▶ **EXERCISE BRIEF**
Reproduce exactly the lines of the material beneath, from the line that contains "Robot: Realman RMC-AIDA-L" to the line that contains "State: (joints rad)", both included, and no other lines.

▶ **RECORDED DATA**
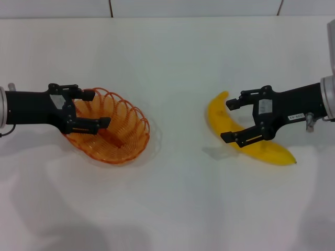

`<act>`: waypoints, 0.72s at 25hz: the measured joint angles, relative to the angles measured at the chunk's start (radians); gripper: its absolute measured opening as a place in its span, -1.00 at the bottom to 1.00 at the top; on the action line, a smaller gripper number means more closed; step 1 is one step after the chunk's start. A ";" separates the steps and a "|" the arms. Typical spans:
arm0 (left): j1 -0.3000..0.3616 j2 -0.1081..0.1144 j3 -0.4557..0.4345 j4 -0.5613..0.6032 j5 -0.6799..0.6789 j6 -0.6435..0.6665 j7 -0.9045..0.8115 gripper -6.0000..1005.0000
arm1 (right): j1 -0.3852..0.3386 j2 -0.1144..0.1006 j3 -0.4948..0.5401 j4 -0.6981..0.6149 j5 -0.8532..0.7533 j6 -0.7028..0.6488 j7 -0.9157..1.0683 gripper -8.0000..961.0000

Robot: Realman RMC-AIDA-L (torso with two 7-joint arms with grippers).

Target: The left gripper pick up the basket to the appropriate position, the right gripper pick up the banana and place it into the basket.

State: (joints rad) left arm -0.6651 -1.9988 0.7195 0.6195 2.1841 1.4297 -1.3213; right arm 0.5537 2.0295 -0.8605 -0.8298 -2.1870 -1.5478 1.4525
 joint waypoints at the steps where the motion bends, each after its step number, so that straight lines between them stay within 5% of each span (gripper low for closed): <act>1: 0.000 0.000 0.000 0.000 0.000 0.000 0.000 0.74 | 0.000 0.000 0.000 0.000 0.001 0.000 -0.001 0.87; 18: 0.016 -0.018 0.000 0.049 0.000 0.000 -0.013 0.75 | 0.015 0.002 0.001 0.000 0.006 0.013 -0.005 0.88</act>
State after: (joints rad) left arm -0.6490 -2.0172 0.7195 0.6689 2.1843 1.4297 -1.3346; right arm 0.5690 2.0313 -0.8590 -0.8295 -2.1812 -1.5351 1.4471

▶ **EXERCISE RESPONSE**
Robot: Realman RMC-AIDA-L (torso with two 7-joint arms with grippers).

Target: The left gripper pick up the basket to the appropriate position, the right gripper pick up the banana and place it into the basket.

State: (joints rad) left arm -0.6651 -1.9988 0.7195 0.6195 2.1841 1.4297 -1.3213; right arm 0.5537 2.0295 -0.8605 -0.8298 -2.1870 -1.5478 1.4525

The exercise requires no further output.